Read the data below line by line and copy each one with "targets" in it.
Content starts
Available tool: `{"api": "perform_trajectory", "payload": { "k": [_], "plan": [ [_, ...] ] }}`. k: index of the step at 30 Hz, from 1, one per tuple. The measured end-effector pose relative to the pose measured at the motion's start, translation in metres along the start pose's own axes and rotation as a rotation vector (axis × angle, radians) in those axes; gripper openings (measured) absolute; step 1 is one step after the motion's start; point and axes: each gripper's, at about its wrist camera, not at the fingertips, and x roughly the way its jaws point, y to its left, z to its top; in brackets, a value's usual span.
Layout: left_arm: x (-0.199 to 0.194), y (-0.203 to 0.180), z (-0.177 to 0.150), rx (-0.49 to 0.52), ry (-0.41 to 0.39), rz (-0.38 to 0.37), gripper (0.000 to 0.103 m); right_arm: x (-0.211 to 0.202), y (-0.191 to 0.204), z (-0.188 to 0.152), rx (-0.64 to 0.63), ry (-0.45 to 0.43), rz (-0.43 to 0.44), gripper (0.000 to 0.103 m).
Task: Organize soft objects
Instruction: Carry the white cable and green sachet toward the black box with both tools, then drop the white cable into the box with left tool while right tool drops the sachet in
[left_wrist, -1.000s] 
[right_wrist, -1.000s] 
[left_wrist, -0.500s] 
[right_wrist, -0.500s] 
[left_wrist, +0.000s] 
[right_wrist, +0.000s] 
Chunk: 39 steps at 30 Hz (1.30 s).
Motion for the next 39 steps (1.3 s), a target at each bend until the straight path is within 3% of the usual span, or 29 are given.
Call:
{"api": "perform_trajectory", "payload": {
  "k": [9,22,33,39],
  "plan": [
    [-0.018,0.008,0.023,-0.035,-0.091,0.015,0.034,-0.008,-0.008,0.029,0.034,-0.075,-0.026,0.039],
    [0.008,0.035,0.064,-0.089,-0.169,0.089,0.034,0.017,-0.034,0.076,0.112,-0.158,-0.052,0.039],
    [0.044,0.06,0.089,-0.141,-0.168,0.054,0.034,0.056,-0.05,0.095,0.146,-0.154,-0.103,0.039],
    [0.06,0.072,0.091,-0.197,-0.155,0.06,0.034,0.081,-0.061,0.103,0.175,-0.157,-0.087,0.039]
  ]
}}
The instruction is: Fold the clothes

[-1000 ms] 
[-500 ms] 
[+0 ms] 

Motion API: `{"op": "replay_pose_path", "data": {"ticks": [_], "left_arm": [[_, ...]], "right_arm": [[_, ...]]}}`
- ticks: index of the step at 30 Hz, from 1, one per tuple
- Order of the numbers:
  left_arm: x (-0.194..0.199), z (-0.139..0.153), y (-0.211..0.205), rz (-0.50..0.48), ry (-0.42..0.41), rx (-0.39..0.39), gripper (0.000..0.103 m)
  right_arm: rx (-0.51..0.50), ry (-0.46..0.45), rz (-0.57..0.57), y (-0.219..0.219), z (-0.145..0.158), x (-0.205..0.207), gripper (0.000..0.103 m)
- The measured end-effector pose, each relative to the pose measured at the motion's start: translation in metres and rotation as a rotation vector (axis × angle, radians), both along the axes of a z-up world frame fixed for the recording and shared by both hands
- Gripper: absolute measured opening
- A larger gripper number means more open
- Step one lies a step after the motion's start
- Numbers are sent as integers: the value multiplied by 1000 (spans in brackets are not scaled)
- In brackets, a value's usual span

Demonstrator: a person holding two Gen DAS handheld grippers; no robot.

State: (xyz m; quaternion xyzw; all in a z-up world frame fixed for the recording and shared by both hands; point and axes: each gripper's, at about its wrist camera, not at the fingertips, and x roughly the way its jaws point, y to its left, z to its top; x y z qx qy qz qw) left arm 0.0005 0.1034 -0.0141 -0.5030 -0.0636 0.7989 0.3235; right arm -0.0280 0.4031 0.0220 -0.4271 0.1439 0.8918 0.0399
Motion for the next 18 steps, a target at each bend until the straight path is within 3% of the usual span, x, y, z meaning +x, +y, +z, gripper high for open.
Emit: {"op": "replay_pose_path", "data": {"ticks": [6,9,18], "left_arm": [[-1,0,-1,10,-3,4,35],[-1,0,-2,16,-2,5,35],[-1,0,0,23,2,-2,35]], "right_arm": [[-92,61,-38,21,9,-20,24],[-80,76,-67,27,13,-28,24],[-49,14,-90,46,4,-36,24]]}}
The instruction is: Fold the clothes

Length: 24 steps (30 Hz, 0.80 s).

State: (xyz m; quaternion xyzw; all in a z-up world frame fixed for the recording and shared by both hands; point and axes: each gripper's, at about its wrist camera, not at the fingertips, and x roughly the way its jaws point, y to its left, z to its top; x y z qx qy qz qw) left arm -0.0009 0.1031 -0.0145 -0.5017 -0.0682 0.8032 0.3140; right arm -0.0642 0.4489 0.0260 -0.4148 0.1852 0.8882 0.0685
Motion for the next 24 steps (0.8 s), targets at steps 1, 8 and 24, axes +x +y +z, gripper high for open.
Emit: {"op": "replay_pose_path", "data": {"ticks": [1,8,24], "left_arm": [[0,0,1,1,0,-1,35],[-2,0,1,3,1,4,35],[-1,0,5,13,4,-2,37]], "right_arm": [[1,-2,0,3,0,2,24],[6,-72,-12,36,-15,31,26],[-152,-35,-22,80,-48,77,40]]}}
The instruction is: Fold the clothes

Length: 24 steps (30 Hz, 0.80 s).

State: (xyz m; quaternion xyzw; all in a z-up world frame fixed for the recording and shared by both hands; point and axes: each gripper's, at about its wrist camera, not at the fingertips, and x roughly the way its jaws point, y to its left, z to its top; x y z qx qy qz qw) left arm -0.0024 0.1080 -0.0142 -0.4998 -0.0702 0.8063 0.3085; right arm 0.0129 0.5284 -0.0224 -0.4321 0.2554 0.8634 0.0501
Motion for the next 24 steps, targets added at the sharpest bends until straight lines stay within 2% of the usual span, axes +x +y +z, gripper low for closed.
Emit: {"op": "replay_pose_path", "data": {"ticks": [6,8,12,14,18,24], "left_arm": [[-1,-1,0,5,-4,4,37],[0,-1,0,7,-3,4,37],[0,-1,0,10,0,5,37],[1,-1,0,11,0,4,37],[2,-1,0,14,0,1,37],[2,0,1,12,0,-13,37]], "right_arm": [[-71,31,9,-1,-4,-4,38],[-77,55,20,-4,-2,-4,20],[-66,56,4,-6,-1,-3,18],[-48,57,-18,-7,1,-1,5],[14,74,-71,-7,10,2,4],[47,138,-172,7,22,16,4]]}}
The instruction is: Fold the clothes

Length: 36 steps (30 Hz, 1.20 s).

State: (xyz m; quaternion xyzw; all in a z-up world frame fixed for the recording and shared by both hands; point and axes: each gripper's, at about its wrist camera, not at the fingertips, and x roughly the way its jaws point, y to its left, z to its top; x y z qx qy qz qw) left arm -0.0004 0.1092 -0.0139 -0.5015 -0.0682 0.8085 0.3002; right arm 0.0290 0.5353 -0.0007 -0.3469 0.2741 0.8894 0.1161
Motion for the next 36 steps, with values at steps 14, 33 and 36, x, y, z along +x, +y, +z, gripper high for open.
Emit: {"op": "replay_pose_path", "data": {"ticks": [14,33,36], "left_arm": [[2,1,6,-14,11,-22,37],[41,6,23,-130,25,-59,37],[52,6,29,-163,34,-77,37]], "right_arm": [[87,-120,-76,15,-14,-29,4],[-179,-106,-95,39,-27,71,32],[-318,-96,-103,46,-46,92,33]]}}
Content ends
» RESPONSE TO THE EXERCISE:
Motion for the next 24 steps (0.8 s), targets at steps 1, 8 and 24, axes +x +y +z, gripper high for open.
Motion for the next 24 steps, targets added at the sharpest bends until straight lines stay within 2% of the usual span, axes +x +y +z, gripper low for closed.

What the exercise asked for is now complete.